Instructions to follow:
Look through the data below and extract, unchanged, the lines from the one that contains "The reply uses" to the one that contains "One request about", both included.
#####
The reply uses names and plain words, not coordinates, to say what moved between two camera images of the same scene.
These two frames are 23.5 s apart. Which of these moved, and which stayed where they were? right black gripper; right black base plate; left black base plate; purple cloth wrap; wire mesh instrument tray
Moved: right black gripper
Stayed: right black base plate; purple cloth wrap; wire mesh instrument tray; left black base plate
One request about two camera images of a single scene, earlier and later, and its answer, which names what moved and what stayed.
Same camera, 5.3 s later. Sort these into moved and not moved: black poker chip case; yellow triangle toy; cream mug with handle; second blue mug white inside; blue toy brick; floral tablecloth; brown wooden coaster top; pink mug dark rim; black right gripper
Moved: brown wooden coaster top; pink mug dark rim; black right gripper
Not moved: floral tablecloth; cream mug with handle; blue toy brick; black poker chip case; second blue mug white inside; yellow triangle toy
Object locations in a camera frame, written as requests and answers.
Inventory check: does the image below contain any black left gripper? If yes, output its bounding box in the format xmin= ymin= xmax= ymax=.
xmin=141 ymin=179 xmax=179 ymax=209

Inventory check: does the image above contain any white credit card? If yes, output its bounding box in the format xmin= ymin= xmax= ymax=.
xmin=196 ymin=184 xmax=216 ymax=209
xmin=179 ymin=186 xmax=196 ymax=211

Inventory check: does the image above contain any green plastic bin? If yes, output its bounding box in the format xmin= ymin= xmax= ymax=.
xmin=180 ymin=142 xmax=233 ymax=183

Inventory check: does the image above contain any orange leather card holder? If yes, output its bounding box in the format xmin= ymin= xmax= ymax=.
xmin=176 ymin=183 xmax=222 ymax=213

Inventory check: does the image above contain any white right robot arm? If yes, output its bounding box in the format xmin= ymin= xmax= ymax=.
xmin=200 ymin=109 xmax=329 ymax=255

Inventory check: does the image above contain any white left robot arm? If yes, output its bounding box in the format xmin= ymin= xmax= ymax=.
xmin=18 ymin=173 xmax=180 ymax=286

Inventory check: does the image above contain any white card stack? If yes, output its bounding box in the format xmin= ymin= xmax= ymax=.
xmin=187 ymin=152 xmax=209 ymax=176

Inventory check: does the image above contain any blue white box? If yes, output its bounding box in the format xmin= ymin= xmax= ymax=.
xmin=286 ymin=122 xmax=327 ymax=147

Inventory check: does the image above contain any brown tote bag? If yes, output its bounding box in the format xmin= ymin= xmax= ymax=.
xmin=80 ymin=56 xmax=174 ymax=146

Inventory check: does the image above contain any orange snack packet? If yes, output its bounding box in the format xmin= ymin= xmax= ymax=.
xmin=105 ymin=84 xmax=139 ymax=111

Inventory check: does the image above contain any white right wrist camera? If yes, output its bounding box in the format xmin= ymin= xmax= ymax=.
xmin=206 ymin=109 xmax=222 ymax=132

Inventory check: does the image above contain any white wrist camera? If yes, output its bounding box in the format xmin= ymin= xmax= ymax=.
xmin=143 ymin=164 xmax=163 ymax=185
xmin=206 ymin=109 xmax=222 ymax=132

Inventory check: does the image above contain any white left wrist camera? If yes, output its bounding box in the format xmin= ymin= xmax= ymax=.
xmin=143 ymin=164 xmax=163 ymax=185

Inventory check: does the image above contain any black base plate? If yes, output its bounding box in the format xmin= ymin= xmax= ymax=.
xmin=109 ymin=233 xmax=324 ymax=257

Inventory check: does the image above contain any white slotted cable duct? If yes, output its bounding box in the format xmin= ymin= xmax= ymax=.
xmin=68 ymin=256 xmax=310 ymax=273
#####
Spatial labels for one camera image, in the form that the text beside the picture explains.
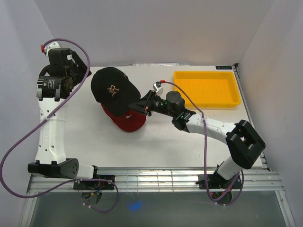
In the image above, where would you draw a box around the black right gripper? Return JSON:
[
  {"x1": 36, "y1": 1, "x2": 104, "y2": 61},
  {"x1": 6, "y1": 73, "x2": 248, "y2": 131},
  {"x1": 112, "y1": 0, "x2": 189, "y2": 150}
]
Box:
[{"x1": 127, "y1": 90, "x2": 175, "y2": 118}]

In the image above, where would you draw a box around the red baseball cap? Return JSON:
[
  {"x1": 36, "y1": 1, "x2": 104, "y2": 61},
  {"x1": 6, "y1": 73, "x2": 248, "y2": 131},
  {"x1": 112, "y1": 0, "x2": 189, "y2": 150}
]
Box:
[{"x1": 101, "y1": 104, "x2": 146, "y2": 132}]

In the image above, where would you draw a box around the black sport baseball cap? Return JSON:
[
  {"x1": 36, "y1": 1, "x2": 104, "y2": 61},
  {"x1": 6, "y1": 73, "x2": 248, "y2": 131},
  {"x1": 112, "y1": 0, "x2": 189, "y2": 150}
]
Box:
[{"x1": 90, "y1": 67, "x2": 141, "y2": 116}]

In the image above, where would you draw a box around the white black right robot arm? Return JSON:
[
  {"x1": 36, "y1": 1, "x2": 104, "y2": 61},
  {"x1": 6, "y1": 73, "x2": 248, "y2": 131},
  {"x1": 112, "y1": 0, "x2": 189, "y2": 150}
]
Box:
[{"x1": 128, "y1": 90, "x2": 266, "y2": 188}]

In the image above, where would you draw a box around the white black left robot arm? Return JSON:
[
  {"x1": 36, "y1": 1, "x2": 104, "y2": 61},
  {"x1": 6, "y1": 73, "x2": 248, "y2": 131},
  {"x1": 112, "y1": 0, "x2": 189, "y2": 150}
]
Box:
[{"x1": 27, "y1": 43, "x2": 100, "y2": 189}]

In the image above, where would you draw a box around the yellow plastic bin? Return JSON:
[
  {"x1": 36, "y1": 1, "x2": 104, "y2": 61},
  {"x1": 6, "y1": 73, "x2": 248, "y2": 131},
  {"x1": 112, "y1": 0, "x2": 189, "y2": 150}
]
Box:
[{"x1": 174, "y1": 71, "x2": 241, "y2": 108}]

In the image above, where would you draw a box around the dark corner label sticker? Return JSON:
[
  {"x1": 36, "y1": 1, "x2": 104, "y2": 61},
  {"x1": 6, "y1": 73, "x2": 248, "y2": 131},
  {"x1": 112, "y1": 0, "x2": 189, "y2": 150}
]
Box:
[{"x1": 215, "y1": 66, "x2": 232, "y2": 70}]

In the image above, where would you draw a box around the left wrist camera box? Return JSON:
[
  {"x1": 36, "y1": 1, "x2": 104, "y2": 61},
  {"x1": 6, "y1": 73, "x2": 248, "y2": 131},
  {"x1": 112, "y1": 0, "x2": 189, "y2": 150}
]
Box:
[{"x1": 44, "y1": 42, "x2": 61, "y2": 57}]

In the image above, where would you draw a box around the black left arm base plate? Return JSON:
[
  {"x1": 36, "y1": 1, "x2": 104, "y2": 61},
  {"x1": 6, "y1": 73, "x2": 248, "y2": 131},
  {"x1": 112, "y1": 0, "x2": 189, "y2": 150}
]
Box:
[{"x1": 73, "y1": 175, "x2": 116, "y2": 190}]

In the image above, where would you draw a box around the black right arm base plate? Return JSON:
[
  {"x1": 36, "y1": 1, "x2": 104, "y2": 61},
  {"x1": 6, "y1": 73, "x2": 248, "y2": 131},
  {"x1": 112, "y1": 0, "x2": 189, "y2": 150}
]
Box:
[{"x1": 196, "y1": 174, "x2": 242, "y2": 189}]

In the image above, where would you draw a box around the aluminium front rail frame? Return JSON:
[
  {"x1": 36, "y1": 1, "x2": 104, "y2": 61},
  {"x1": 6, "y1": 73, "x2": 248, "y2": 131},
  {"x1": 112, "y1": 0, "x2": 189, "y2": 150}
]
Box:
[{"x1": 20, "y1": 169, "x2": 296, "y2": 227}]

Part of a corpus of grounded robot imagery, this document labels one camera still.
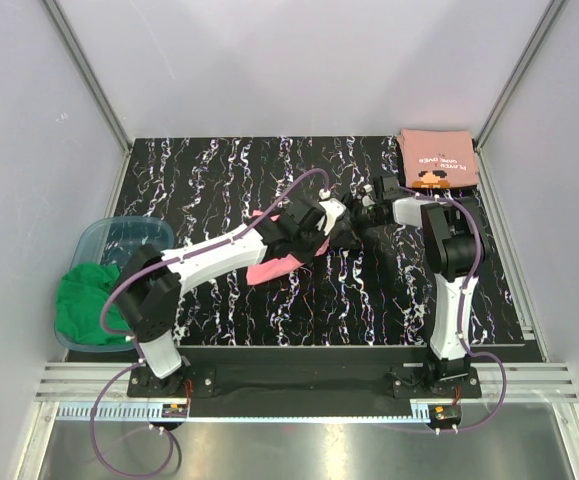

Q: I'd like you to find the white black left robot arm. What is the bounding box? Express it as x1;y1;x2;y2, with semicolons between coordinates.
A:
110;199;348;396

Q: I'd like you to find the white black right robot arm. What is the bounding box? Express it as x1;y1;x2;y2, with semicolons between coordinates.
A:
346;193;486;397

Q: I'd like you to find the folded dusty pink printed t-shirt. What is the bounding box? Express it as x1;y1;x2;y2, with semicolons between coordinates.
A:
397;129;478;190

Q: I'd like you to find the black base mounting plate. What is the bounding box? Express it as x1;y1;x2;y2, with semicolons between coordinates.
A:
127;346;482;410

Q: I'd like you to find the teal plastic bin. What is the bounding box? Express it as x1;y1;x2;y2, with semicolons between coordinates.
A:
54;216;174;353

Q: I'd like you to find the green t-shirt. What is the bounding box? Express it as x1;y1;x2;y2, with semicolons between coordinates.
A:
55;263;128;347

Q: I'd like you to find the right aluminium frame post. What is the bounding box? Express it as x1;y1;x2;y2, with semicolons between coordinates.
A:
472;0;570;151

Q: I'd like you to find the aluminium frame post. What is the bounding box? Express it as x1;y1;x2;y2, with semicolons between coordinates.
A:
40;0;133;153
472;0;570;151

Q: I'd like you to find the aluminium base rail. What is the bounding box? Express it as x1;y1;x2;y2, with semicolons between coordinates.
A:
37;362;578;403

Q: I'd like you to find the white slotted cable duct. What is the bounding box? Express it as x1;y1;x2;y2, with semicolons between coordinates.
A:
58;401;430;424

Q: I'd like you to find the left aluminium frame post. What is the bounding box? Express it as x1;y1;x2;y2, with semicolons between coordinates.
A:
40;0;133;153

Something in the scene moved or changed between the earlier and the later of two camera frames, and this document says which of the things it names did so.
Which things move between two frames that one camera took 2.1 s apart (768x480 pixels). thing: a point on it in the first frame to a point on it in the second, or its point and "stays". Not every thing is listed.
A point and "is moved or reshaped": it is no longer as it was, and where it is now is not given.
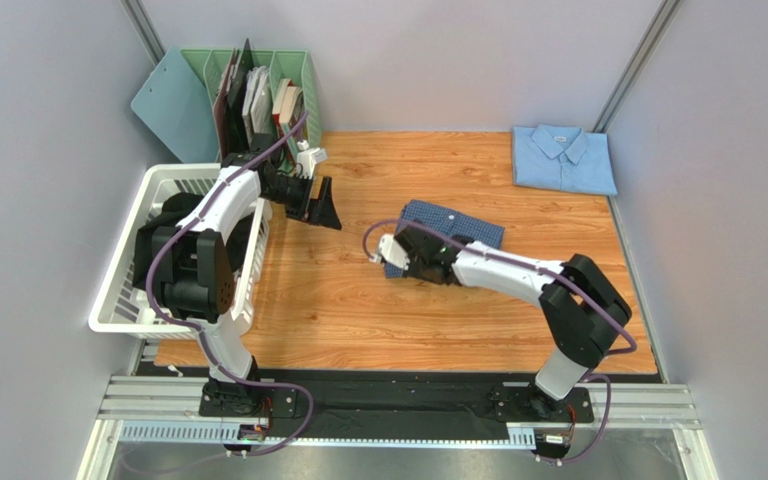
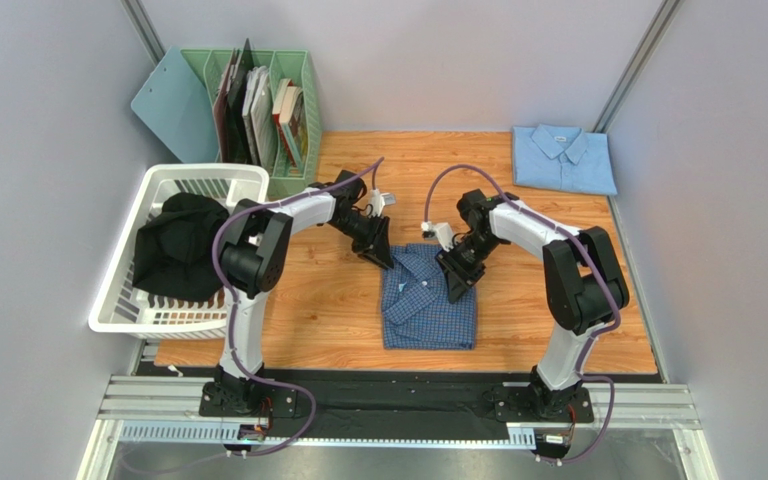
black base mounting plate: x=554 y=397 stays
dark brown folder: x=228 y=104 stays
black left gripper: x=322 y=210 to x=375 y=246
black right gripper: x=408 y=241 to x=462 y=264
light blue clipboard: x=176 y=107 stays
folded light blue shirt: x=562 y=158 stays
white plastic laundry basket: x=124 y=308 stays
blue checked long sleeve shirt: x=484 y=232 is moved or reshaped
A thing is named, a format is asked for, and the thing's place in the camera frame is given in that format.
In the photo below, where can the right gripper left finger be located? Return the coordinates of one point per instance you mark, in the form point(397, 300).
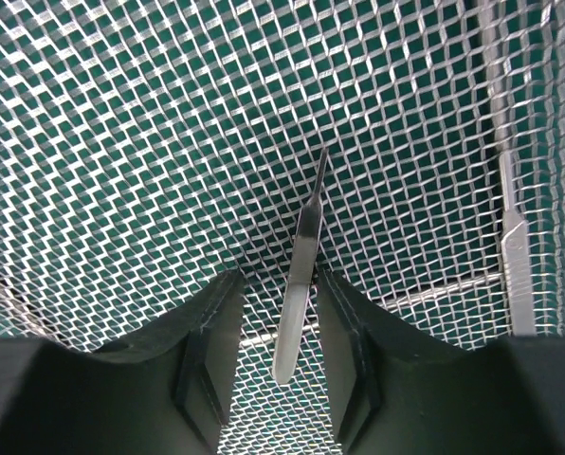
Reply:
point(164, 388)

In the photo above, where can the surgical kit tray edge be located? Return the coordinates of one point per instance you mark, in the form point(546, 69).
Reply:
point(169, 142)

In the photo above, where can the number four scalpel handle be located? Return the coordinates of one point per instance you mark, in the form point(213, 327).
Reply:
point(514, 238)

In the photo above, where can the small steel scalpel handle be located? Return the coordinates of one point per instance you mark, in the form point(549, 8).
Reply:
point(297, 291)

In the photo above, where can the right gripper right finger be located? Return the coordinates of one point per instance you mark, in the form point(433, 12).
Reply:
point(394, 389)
#####
Exercise output:
The reply uses names and plain words, not coordinates, to say what moved between two camera images of the same scene.
These two frames are 23.5 s apart. Which of these moved, and which stayed where they were? right black gripper; right black base plate; left black base plate; purple cloth wrap; wire mesh instrument tray
Moved: right black gripper
Stayed: right black base plate; purple cloth wrap; wire mesh instrument tray; left black base plate
One request about two camera images of a single scene, earlier and later, and its answer, which names what moved and what stayed.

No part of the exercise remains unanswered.